Publicis New York’s Andy Bird tells LBB’s Laura Swinton how the landscaping business turned Rudy-Giuliani press conference host encapsulated the entrepreneurialism of America’s small businesses
“The Four Seasons Landscaping story is literally the American Dream, from being unknown in November to the Super Bowl in February,” enthuses Publicis New York’s chief creative officer Andy Bird.
Back in November an unassuming landscaping business in Philadelphia hit the headlines when they hosted a press conference for former New York mayor and Donald Trump attorney, Rudy Giuliani. They’d taken a call from an organiser who had confused Four Seasons Total Landscaping with the city’s fancy Four Seasons Hotel – and did what any entrepreneur worth their salt would do.
The result was a highly surreal, Veep-worthy scene as Rudy Giuliani vehemently challenged the legitimacy of now-President Joe Biden’s growing victory in the US election – in front of the Four Seasons forecourt.
So, when it came to developing this year’s Super Bowl spot for freelancer platform Fiverr and positioning it as a hero for America’s small business owners and entrepreneurs, Four Seasons Total Landscaping was the perfect partner. The idea to feature them and their CEO Marie Siravo came up quite early in the creative process.
“It was one of a few ideas we had, but one that seemed to fit Fiverr’s ambition, and what they actually do to help small businesses like Four Seasons Total Landscaping,” says Andy.
The spot comes off the back of a pitch that the Publicis team won.
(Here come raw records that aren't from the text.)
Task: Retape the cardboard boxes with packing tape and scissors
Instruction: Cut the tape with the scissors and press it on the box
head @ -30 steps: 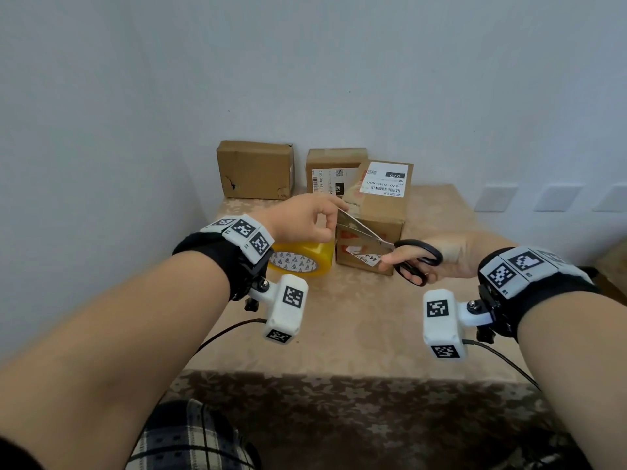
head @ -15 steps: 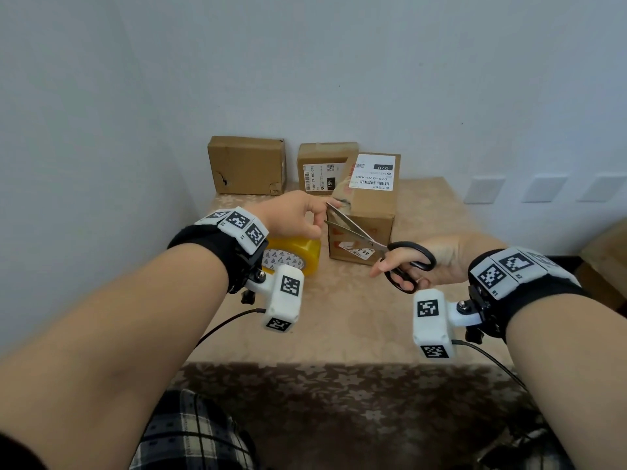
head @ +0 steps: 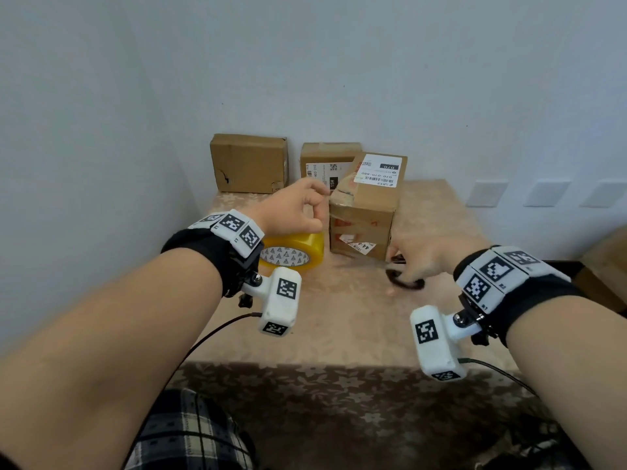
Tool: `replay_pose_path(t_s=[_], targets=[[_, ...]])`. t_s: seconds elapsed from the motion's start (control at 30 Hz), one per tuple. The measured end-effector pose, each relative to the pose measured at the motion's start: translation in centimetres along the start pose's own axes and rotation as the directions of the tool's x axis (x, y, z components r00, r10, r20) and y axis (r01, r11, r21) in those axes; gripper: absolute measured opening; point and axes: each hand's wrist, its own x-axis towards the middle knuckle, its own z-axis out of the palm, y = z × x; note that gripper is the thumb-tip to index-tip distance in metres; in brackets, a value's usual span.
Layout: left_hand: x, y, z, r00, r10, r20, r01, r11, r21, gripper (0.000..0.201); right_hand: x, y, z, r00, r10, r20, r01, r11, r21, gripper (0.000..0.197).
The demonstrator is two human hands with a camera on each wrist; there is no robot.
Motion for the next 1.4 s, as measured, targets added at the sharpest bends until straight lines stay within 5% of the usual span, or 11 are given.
replay_pose_path(t_s=[0.1,0.17,0.23,0.3,0.4,0.47,0.57,0.8,1.07,1.2,1.4], targets=[[-0.4,-0.6,-0.4,0.998,-0.013,-0.056,0.013,1.0,0.01,0.005,-0.1,-1.0,-0.6,0.998,0.022,0.053,-0.018,0.997,-0.08,0.073],[-0.7,-0.8,-0.5,0.998,-0.037,-0.059,0.036,0.999,-0.015,0.006,-0.5,-1.8,-1.2,0.991,-0.047,-0.127,0.038,0.997,-0.074,0.032],[-0.9,-0.9,-0.3,0.996,-0.067,-0.052,0.064,0.996,-0.063,0.013,-1.1,-2.8,-2.1,0.878,-0.132,-0.46,0.085,0.989,-0.12,0.006],[-1.0,-0.9,-0.1,0.995,-0.081,-0.051,0.075,0.992,-0.106,0.019,-0.8,-3.8,-2.3,0.747,-0.209,-0.631,0.107,0.975,-0.197,0.027],[-0.9,-0.9,0.5,0.993,-0.093,-0.075,0.081,0.985,-0.15,0.019,2.1,-4.8,-1.7,0.758,-0.28,-0.589,0.152,0.954,-0.257,0.075],[-0.7,-1.0,0.7,0.991,-0.097,-0.097,0.079,0.982,-0.174,0.016,3.6,-5.1,-1.0,0.775,-0.3,-0.557,0.147,0.942,-0.303,0.082],[-0.4,-1.4,0.8,0.986,-0.118,-0.121,0.091,0.974,-0.207,0.011,4.8,-5.2,-0.3,0.69,-0.347,-0.635,0.149,0.927,-0.345,0.072],[0.0,-2.3,0.3,0.969,-0.166,-0.186,0.12,0.965,-0.235,0.006,6.6,-3.7,0.7,0.387,-0.534,-0.751,0.254,0.845,-0.47,0.012],[0.1,-1.5,0.6,0.979,-0.137,-0.151,0.095,0.961,-0.259,0.007,4.6,-2.9,0.1,0.531,-0.434,-0.728,0.435,0.877,-0.205,0.017],[0.4,-1.0,1.0,0.972,-0.159,-0.175,0.106,0.955,-0.277,0.009,5.5,-4.8,-1.0,0.63,-0.353,-0.692,0.291,0.933,-0.21,0.047],[0.0,-2.2,0.5,0.949,-0.221,-0.226,0.162,0.954,-0.254,0.006,8.3,-6.4,0.2,0.706,-0.229,-0.67,0.045,0.959,-0.28,0.052]])
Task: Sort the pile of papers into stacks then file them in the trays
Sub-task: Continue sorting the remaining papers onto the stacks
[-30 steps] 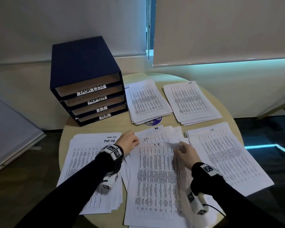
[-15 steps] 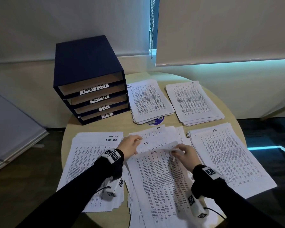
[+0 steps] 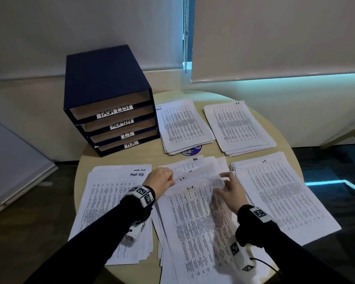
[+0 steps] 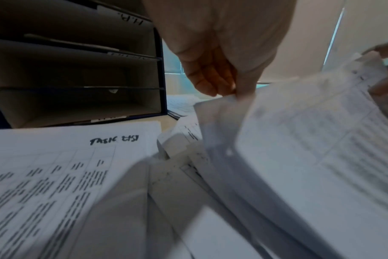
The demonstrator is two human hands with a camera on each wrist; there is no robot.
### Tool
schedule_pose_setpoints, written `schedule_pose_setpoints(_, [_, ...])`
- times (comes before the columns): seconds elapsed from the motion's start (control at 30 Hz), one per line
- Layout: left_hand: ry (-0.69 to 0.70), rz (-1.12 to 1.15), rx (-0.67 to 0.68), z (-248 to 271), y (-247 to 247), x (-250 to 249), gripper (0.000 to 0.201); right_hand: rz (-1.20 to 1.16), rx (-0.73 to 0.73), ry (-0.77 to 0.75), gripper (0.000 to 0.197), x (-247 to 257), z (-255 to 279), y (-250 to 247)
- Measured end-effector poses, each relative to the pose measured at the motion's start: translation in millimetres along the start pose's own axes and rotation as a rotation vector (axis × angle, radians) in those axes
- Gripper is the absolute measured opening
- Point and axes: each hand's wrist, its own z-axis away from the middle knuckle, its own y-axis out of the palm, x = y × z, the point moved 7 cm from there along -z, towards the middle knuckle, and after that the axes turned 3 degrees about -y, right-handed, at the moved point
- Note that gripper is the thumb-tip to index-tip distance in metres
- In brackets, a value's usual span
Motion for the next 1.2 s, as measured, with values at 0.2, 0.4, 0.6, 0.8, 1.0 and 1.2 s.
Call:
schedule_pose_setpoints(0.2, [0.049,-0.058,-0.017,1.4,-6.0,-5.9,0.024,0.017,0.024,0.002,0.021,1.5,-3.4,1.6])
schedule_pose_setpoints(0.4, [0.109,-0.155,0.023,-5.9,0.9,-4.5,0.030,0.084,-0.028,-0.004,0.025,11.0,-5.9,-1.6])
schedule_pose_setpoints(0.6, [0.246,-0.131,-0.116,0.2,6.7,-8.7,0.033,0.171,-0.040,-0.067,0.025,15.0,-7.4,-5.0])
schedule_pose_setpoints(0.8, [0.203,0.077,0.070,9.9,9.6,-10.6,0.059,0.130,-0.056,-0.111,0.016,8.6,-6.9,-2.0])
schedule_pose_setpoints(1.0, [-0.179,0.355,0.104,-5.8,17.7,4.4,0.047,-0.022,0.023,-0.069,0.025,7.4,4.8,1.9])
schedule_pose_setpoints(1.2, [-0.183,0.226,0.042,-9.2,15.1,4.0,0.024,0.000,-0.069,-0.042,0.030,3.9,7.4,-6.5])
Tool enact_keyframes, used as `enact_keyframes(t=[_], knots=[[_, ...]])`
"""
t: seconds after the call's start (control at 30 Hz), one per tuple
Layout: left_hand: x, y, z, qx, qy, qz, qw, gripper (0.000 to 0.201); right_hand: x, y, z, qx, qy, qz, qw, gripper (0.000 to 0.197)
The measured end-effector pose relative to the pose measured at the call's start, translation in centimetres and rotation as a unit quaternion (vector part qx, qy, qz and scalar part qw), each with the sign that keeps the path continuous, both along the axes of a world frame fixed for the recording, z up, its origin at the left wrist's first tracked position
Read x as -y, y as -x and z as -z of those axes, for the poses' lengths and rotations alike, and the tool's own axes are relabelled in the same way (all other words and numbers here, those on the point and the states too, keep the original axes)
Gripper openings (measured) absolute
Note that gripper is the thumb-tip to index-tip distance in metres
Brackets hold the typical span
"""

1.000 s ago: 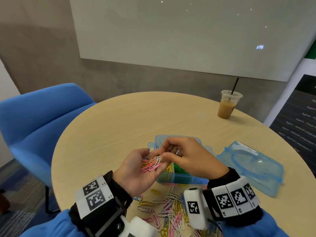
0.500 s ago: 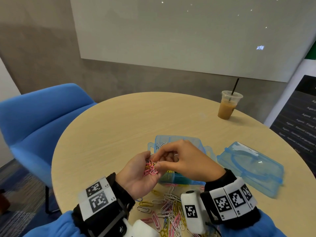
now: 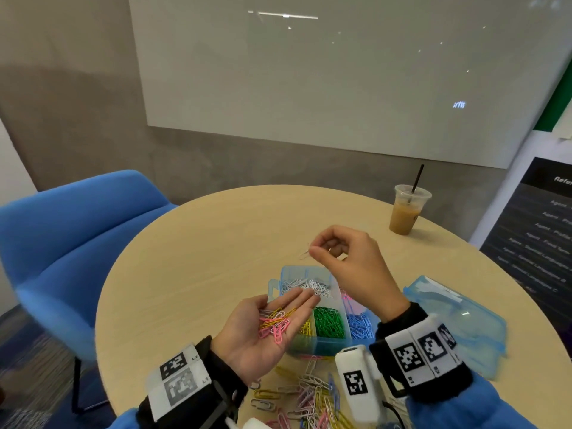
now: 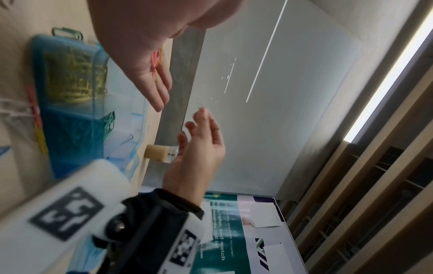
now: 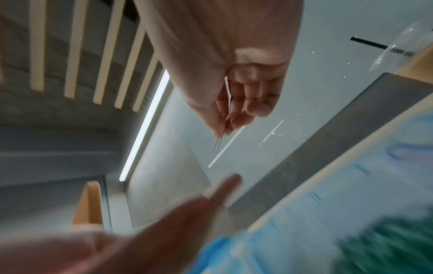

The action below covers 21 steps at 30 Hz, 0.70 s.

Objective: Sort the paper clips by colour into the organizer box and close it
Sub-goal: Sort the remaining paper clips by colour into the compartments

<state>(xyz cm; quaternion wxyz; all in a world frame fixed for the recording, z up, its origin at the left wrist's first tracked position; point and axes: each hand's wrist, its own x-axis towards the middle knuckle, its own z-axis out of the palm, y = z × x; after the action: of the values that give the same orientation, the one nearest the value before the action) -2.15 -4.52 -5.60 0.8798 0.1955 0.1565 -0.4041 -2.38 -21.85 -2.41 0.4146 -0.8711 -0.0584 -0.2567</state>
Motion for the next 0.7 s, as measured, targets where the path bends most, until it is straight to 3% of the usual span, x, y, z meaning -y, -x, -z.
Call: enact_keyframes(t=[0.1,0.23,0.33,0.47,0.7], knots=[[-0.4,-0.4,-0.2,0.008,-0.013,-0.021,1.000,0.053,-0.4,-1.2,1.2,0.024,0.025,0.070,0.997,0.009],[-1.0,-1.2,-0.2,0.020,-0.022,-0.030,0.999,0.053,-0.4,-2.4,3.1,-0.070,0.086,0.099,0.989,0.003],[-1.3,-1.7,0.0,0.027,-0.049,-0.032,0.998,0.054,-0.5,-2.2,2.6,-0.109,0.128,0.095,0.981,0.015],[-1.2,-2.1,0.3,0.036,-0.070,-0.029,0.997,0.055,-1.6,-1.1,0.3,-0.080,0.107,-0.004,0.991,0.006],[-1.6,-2.1,0.2,0.048,-0.010,-0.008,0.999,0.061,-3.7,0.5,0.1,-0.159,0.202,-0.209,0.943,0.014]])
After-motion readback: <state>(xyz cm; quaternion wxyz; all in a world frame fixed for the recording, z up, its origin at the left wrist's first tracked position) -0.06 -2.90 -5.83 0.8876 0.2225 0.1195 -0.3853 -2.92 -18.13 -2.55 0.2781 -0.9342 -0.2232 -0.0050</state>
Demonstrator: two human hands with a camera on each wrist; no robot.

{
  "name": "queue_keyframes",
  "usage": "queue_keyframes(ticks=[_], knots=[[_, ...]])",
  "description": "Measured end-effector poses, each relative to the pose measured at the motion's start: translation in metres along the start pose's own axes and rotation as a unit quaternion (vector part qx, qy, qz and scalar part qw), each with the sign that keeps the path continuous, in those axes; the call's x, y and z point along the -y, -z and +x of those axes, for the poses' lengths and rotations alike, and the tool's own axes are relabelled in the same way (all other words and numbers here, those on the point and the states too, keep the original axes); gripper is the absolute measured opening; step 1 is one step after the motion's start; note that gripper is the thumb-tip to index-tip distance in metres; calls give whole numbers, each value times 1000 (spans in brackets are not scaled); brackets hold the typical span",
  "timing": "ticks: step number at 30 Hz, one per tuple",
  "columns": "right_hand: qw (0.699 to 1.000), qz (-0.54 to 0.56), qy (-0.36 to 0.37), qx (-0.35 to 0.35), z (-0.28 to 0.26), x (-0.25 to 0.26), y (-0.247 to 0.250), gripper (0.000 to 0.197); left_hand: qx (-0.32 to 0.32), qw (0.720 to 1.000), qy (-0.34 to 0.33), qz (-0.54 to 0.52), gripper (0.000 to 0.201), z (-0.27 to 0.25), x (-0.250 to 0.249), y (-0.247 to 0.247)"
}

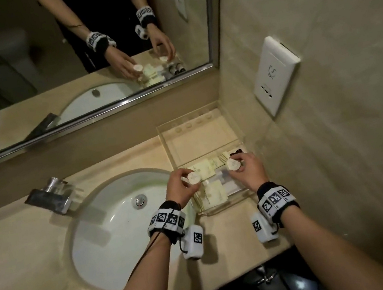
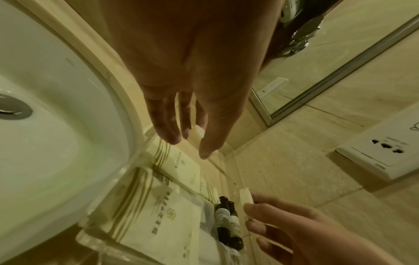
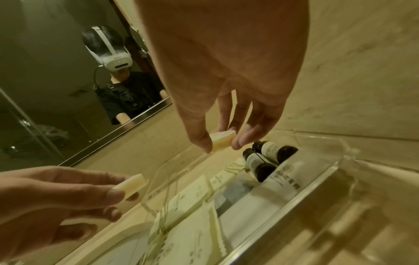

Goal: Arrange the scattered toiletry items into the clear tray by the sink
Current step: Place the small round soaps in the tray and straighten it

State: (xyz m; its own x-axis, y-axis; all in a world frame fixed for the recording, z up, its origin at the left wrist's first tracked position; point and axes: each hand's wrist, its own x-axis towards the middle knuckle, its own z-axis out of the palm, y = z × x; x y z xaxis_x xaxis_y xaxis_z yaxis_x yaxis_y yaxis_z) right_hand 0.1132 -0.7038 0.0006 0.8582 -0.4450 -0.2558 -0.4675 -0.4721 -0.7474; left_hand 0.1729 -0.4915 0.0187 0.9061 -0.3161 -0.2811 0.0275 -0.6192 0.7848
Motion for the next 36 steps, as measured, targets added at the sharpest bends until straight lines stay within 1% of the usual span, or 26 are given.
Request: queue_keyframes(ticks=[3,6,12,17,22,24,26,27,29,30,31,33,34,36], knots=[[1000,7,-21,-4,5,-4,-6,45,-6,1000,2,0,41,12,1,1],[999,-12,-32,-13,13,-5,-10,45,3,1000,-8,-6,38,23,2,3],[998,-55,17,10,39,9,-26,37,6,1000,-11,-29,40,44,11,9],[997,-69,31,15,55,9,-43,34,6,998,0,-62,40,53,15,12],[996,-77,46,23,57,8,-50,34,14,998,-5,-68,41,57,14,11],[997,-62,38,22,55,6,-47,35,24,997,-11,-67,41,58,12,10],[998,-48,31,4,54,6,-40,35,37,997,-16,-72,43,60,9,7],[999,-33,29,-12,53,8,-36,31,43,996,-20,-76,43,61,6,5],[999,29,21,-35,50,14,-27,13,56,995,-35,-77,45,63,-3,0],[997,72,12,-21,48,18,-24,8,62,994,-46,-76,45,64,-9,-2],[993,121,-3,12,46,22,-21,13,69,993,-58,-76,45,65,-16,-5],[973,209,-39,86,43,26,-18,24,84,990,-81,-77,44,67,-26,-12],[968,225,-49,101,43,25,-17,28,88,989,-91,-79,43,68,-30,-17],[966,229,-66,98,46,19,-17,31,87,987,-105,-79,44,69,-36,-24]])
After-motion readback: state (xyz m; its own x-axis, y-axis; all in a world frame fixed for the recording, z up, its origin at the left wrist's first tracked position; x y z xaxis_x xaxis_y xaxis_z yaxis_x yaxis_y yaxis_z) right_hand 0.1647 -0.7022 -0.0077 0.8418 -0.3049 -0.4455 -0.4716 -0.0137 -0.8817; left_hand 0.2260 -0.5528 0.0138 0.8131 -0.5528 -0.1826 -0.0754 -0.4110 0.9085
Quite simply, the brief was to create something engaging that would make the most of a slot on Super Bowl night, in order to take them to the next level.
“Fiverr had a really successful year - despite Covid - and have an ambition to go global, get more eyeballs, Super Bowl is definitely good for that,” says Andy.
Normally, Super Bowl ads are a source of big office buzz and energy. This year was a little different, putting it mildly – Andy says though that there was an incredibly tight team working on the idea who had already forged strong connections. “As we’re all working remotely the buzz was restricted to Zoom time, it felt a bit different this year, but also seeing as it was a pitch we kept the same tight team that worked together on that,” he says.
The ad itself walks a fine line between referring to the high stakes US election without itself being particularly political. If it takes a side, it’s the side of the American small businesses that have been working hard to keep going despite an incredibly challenging year. Plus, it ribs on an election news story that even the most ardent Republican or Democrat would have to admit is undeniably surreal and absurdly funny. Nonetheless it could still be too spicy for some brands – refer to the election and you risk being labelled ‘political’, avoid America’s political and social situation and you risk an ad that exists in a weird, detached bubble.
For Fiverr, the story and the connection with its purpose and the tone made it the right fit. “They have a bold and entrepreneurial mind set at Fiverr, and they saw the scale and fit and the fact that the Four Seasons story is a real American success story, they went for it,” says Andy.
Usually, big Super Bowl ads are fighting for attention as the game is screened in buzzing bars and lively watch-along parties. This year, though, the game was a welcome distraction after the slog of Covid and the heightened political tensions and eruptions of violence. And so too, with the advertising, Andy and his team wanted to use comedy and humour to provide a bit of a release valve.
“I think people need a release, and a need to switch off and have a laugh more than any other Super Bowl before, hopefully Fiverr and the other advertisers on the night didn’t disappoint,” he says.
When it came to making the ad, MJZ director Nick Ball was brought on board. And, curiously, the spot was not actually shot at the notorious Four Seasons Total Landscaping building, but at a replica erected in a film lot in Mexico. The star of the spot is undeniably CEO Marie Siravo.
“Marie’s the best; initially we were worried she might not feel comfortable in front of camera, but hopefully everyone will agree we didn’t need to worry,” says Andy. “The director Nick Ball said she was a natural… she loved doing it, maybe Hollywood beckons.”
it seems that Marie has taken to acting as naturally as she’s taken to hosting press conferences – how’s that for the American Dream?